Le géant chinois du commerce électronique Alibaba a annoncé l’annulation du projet de scission de sa filiale de cloud intelligence en raison des restrictions imposées par les États-Unis sur l’exportation de puces informatiques avancées.

Dans le compte de résultat envoyé à la Bourse de Hong Kong – où elle est cotée – l’entreprise pointe directement « la récente expansion des restrictions américaines sur l’exportation de puces informatiques avancées », qui « génère des incertitudes » pour la filiale susmentionnée.

« Nous pensons qu’une scission complète du groupe Cloud Intelligence pourrait ne pas entraîner l’effet souhaité d’amélioration de la valeur pour les actionnaires. C’est pourquoi nous avons décidé de ne pas procéder à une scission complète », explique Alibaba.

Au lieu de cela, l’entreprise se concentrera sur « le développement d’un modèle de croissance durable » pour sa filiale « cloud » – celle qui a connu la moins forte croissance de tous ses segments au premier semestre – face à des « circonstances instables ».

Alibaba cherche à accélérer la croissance de sa filiale « cloud »

L’entreprise technologique est plongée dans un plan de réorganisation qui devait initialement la diviser en six unités distinctes qui pourraient être introduites en bourse séparément.

À cet égard, Alibaba a indiqué que sa filiale logistique Cainiao a déjà soumis une demande d’offre publique d’actions via la Bourse de Hong Kong, tandis que sa chaîne de supermarchés Freshippo a temporairement paralysé ses projets d’« évaluation des conditions du marché ».

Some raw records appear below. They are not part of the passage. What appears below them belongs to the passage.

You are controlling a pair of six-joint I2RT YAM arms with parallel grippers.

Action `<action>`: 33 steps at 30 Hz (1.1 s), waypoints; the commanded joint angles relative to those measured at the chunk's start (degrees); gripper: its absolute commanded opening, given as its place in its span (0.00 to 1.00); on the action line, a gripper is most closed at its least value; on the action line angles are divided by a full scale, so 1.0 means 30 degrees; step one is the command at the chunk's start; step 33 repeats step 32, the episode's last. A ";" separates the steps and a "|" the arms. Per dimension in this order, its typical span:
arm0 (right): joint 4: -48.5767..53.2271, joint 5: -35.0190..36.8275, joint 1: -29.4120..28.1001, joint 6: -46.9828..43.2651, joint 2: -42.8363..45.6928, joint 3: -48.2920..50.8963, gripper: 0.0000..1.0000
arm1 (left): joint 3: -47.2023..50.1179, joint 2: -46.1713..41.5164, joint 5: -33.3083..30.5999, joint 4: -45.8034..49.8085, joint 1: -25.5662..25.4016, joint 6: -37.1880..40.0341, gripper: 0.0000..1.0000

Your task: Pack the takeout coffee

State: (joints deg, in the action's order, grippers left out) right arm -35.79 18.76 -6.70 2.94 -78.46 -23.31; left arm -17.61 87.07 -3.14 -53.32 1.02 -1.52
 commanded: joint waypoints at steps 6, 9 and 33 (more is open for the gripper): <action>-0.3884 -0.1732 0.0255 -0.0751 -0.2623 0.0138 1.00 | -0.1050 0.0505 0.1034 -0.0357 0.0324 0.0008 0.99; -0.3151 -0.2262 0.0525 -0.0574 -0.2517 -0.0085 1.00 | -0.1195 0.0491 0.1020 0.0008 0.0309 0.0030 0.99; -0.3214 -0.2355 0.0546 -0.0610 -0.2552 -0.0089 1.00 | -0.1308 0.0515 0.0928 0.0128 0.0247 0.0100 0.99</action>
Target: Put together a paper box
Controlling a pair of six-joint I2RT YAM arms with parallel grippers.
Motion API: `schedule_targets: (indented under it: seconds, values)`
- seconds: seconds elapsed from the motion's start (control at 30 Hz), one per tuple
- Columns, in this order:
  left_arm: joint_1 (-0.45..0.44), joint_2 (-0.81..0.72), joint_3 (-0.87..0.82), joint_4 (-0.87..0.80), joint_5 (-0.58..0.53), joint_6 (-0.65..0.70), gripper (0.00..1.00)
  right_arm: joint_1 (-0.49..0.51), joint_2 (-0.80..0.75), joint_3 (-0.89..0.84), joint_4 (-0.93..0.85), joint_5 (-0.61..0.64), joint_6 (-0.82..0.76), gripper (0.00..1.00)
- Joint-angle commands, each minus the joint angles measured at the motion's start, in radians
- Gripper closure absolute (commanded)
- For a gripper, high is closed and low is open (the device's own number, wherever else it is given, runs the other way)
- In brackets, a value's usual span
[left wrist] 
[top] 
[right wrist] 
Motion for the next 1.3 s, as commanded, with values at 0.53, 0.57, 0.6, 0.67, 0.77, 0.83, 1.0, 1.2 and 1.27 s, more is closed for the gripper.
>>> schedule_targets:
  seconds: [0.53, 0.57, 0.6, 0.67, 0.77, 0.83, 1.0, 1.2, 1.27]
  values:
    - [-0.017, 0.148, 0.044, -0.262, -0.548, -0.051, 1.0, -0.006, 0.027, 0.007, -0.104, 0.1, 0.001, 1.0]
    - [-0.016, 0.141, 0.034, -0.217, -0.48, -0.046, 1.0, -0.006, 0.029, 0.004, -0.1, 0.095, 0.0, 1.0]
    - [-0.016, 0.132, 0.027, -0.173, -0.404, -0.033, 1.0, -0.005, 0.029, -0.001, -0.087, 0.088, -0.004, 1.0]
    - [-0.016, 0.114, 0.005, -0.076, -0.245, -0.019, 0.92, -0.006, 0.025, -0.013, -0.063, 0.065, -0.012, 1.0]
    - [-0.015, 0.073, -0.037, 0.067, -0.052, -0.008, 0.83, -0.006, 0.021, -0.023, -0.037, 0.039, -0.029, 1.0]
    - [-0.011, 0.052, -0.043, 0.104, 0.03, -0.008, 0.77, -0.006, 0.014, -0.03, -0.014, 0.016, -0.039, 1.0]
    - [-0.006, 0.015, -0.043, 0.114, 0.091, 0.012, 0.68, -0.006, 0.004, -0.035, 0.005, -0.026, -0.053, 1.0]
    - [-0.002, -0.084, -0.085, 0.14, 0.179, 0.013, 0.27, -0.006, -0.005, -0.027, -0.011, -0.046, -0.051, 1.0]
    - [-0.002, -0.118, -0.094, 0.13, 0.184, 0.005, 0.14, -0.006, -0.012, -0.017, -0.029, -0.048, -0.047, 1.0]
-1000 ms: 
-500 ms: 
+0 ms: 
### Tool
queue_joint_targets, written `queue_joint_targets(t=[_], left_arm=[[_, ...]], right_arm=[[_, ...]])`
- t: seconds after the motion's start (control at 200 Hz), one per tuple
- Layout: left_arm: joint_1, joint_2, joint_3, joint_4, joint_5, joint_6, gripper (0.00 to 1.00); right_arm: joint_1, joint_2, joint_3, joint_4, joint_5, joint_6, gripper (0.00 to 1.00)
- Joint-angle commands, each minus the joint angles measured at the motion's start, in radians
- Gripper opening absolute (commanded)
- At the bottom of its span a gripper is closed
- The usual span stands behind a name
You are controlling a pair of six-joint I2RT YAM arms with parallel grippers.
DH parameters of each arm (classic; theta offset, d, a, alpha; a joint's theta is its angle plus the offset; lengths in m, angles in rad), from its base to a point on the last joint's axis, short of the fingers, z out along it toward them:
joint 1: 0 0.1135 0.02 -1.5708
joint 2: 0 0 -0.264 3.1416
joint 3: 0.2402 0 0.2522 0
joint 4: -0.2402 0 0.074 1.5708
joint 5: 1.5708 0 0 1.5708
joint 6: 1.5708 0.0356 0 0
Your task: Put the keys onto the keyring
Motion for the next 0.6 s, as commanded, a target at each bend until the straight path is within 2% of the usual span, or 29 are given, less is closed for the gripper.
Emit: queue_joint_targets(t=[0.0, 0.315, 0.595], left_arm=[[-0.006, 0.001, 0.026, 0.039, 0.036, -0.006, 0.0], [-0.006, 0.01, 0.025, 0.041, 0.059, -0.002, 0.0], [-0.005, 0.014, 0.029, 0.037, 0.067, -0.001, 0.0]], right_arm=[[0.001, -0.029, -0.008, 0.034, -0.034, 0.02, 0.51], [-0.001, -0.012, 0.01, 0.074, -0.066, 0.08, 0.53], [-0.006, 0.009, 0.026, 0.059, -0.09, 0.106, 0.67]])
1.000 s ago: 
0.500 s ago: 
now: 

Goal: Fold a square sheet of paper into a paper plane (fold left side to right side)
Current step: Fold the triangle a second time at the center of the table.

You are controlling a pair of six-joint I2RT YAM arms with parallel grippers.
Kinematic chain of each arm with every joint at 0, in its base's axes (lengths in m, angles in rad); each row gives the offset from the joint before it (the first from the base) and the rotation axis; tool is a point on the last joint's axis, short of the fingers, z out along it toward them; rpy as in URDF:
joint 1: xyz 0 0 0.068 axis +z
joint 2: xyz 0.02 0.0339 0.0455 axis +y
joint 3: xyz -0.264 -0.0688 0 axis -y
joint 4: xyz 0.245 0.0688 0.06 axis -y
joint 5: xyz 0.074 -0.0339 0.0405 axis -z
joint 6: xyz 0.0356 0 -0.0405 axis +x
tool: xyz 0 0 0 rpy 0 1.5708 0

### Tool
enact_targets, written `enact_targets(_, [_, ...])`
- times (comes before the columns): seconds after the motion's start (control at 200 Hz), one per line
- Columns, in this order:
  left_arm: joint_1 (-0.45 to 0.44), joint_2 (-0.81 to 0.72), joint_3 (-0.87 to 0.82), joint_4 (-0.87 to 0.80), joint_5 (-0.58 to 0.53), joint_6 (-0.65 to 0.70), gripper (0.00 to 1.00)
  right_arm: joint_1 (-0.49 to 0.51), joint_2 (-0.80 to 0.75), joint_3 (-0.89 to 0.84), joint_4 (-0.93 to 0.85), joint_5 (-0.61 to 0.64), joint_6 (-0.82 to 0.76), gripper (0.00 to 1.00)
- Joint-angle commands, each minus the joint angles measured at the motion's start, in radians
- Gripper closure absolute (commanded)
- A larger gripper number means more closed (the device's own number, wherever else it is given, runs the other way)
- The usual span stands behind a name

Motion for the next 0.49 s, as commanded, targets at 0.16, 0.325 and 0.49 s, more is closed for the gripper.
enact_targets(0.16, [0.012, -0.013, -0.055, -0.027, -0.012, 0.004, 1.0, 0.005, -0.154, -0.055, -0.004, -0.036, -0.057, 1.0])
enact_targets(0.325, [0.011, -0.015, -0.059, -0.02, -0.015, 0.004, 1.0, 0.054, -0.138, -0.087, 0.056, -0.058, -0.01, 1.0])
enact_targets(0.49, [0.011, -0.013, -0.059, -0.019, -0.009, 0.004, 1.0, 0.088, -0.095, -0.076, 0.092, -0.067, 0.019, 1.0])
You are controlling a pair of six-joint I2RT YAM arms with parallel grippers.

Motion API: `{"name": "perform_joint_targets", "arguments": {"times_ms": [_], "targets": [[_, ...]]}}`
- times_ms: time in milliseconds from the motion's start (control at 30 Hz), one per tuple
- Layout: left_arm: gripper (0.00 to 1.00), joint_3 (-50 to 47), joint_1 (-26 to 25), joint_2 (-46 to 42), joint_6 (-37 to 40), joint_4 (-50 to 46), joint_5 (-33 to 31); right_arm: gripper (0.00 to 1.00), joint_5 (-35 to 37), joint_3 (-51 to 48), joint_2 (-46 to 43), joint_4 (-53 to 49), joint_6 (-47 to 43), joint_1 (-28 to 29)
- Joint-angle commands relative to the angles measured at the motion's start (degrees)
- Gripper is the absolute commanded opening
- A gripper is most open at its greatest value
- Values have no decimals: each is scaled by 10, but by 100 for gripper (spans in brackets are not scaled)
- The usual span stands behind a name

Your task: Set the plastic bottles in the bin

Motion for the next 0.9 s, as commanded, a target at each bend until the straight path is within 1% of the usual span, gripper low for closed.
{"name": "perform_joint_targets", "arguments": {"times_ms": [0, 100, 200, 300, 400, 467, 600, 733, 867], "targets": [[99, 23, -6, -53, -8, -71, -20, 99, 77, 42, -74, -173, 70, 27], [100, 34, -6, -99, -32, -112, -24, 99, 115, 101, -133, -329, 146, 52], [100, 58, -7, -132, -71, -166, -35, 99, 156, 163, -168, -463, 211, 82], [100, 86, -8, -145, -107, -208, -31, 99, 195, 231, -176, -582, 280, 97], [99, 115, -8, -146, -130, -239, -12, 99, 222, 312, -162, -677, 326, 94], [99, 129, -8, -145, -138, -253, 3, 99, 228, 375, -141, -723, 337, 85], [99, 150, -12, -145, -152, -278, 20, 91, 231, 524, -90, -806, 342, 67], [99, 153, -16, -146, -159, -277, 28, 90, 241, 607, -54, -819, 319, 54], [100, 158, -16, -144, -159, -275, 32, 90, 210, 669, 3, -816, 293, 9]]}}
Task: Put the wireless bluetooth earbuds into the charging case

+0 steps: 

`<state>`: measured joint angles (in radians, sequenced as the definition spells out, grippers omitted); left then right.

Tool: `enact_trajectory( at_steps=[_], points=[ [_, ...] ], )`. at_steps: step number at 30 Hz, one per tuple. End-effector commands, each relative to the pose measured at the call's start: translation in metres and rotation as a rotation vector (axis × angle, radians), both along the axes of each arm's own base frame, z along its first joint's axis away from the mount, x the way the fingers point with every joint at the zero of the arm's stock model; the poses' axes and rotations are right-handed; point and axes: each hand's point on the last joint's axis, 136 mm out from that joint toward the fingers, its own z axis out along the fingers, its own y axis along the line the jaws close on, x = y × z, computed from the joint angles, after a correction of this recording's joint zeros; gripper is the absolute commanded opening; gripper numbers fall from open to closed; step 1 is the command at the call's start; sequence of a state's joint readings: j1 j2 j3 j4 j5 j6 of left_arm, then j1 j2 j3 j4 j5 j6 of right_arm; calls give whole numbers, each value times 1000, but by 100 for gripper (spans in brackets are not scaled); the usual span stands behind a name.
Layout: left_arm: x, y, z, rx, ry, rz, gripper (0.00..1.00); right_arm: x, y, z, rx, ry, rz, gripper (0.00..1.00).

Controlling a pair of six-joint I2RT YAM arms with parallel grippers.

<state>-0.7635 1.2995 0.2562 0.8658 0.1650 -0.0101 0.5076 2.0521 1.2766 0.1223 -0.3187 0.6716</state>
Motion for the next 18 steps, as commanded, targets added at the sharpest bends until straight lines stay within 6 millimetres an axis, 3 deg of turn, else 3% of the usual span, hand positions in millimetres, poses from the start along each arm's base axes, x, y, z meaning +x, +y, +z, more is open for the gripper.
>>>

De son côté, la division e-commerce international d’Alibaba – qui comprend son portail AliExpress, présent en Espagne – est « en préparation » pour obtenir un financement externe, ajoute le document.

Le groupe a indiqué que ses bénéfices ont été multipliés par 28 au cours de son premier semestre fiscal (avril-septembre), en grande partie à cause du mauvais résultat obtenu au cours de la même période l’année dernière en raison des restrictions anti-Covid en Chine et de l’effondrement ultérieur de la consommation. ainsi qu’une baisse des cours de bourse des sociétés cotées dans lesquelles elle détenait des investissements.